Per iniziare, prendi il transwell fisso con colture RPE caricate con lipofuscina. Dopo aver lavato le colture con PBS cinque volte, lasciare una piccola quantità di PBS nella camera apicale. Posizionare il transwell capovolto sotto un microscopio da dissezione.
Utilizzando una lama di rasoio, tagliare la membrana semiporosa dal transwell applicando la forza di taglio alla giunzione della membrana e del transwell. Una volta tagliata la membrana transwell, posizionarla su un vetrino da microscopio usando una pinza. Pulisci il PBS in eccesso con una pulizia delle attività evitando di toccare le cellule.

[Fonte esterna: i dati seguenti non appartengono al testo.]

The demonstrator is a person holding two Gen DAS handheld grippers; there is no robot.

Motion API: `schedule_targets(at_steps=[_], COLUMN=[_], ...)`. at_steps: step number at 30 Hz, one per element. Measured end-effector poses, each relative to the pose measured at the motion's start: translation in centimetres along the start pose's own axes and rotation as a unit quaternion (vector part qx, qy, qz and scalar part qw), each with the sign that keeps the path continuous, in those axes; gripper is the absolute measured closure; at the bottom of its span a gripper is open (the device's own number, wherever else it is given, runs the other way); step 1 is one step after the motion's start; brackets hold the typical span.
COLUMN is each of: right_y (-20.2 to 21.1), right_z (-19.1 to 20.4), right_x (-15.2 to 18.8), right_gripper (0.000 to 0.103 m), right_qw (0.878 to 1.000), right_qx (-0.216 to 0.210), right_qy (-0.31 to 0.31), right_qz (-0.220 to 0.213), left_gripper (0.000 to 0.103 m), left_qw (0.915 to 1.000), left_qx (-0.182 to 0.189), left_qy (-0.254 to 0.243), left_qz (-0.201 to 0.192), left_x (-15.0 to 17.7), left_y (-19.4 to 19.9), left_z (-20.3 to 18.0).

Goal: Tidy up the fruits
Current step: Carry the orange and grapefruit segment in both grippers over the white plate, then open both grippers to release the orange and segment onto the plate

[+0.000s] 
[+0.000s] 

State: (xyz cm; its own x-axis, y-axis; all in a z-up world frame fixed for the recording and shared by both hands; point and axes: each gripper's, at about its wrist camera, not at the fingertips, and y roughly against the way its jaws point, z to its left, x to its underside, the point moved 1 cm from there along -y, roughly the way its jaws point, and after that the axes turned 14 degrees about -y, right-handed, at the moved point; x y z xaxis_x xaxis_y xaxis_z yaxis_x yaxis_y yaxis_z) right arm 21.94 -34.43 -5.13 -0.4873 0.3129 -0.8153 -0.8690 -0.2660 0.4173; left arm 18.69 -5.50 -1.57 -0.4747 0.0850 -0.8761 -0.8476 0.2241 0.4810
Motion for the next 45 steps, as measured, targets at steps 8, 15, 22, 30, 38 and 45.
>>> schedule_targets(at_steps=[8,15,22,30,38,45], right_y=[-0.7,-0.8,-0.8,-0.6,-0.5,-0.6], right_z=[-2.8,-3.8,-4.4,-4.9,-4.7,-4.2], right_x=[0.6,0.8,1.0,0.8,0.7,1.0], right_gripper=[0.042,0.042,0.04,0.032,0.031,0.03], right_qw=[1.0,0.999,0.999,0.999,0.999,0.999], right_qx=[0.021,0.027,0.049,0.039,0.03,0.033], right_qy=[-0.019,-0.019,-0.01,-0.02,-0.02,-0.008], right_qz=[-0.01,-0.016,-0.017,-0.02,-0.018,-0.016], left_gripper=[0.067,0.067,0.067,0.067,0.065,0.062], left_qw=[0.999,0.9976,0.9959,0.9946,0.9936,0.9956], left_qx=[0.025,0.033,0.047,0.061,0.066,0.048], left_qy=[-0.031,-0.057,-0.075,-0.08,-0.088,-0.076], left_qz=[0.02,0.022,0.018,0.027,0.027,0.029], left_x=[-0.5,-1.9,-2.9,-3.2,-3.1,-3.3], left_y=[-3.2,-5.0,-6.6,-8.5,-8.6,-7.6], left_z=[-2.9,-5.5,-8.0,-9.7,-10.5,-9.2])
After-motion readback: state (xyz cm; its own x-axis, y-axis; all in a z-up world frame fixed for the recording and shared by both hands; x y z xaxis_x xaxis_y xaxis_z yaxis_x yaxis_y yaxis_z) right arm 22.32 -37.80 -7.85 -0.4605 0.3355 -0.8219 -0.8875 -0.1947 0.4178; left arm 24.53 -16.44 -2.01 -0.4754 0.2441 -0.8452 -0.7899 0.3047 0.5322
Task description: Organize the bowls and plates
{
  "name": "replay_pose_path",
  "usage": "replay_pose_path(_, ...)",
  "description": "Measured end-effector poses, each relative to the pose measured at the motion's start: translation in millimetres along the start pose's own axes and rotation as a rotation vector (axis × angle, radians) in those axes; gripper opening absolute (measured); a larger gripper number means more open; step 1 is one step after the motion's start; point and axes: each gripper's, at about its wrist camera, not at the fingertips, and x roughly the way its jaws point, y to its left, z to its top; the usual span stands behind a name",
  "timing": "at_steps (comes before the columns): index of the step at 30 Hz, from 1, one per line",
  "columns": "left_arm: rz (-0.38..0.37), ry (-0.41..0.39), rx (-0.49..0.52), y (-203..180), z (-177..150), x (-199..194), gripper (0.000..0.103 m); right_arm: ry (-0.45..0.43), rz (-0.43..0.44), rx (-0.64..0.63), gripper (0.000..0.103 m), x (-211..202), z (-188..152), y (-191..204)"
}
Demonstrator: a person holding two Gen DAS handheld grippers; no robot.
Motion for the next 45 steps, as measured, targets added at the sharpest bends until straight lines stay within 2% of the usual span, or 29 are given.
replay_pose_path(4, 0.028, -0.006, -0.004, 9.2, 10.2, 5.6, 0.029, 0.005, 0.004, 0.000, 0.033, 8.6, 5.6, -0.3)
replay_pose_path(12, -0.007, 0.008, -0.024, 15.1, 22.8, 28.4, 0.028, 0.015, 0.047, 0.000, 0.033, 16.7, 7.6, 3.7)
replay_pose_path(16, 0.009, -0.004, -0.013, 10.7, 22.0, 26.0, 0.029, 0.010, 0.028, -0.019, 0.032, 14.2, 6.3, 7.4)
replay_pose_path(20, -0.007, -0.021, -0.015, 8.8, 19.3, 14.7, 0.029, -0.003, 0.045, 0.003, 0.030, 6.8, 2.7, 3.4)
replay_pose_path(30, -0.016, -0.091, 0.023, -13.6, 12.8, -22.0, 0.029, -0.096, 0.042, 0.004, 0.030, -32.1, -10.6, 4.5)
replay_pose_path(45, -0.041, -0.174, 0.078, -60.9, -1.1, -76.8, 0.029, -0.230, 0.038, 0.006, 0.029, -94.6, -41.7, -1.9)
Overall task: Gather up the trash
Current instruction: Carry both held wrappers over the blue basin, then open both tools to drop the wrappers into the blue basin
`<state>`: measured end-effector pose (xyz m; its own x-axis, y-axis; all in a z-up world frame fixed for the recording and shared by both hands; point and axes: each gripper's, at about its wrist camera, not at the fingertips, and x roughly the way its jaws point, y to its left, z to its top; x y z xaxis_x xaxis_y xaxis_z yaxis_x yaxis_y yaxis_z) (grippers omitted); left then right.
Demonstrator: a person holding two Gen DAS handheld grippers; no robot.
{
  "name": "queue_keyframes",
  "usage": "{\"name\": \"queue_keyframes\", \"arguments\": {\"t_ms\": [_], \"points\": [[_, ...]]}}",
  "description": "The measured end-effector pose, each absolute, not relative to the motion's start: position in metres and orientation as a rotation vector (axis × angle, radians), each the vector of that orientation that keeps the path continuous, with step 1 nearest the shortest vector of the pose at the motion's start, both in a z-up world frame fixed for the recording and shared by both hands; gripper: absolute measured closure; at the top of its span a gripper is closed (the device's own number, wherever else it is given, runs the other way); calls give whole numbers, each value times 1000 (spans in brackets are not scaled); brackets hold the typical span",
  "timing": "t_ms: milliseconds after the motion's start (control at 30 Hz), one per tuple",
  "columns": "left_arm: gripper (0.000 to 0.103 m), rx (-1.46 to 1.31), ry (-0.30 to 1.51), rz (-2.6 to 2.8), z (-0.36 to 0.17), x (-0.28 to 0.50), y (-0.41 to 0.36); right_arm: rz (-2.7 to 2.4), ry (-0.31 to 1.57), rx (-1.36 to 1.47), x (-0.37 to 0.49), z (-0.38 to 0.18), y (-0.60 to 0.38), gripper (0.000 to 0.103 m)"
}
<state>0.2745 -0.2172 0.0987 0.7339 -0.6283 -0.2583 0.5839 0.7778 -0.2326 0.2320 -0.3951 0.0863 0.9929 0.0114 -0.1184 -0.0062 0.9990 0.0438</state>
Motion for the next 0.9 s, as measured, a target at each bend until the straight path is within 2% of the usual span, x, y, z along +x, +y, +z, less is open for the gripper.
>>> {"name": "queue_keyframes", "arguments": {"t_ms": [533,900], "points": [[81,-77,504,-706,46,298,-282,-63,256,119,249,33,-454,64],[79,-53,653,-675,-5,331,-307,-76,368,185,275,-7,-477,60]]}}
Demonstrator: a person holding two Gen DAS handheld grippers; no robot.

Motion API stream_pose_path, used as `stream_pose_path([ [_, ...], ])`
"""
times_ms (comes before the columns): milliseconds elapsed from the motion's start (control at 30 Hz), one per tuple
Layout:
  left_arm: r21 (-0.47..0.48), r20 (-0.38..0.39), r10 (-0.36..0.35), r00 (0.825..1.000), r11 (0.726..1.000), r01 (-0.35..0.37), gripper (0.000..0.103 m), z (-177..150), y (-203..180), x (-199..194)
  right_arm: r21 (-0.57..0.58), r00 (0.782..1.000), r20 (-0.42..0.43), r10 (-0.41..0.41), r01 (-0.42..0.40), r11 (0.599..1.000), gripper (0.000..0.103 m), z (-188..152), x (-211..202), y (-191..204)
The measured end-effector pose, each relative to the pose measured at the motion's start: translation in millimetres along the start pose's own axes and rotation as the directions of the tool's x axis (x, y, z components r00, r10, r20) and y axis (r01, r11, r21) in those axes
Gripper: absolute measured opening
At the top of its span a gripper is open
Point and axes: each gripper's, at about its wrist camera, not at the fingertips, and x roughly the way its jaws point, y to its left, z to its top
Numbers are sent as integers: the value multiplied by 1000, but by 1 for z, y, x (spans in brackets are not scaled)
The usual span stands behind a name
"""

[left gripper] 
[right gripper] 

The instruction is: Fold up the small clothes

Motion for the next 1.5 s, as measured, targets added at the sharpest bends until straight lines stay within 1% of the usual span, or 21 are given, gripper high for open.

Aggiungere il supporto di montaggio seguito da una vetrina. Assicurati di tenere traccia di quale lato del transwell è il lato destro verso l'alto. Successivamente, rilevare l'antigene di interesse utilizzando un fluoroforo, con eccitazione di picco di circa 488 nanometri e rilevamento delle emissioni a 500-530 nanometri.
Impostare un canale separato per il rilevamento dell'autofluorescenza, con eccitazione a 405 nanometri ed emissione da 585 a 635 nanometri. I granuli autofluorescenti indotti da OxOS hanno mostrato un maggiore accumulo dopo 20 poppate rispetto a cinque poppate. L'imaging raziometrico ha aiutato a decifrare l'autofluorescenza UAM da LC3 marcato con Alexa 488.
Il canale rosso contiene solo materiale di autofluorescenza non digeribile e ha contribuito a separare il segnale LC3 dal canale verde.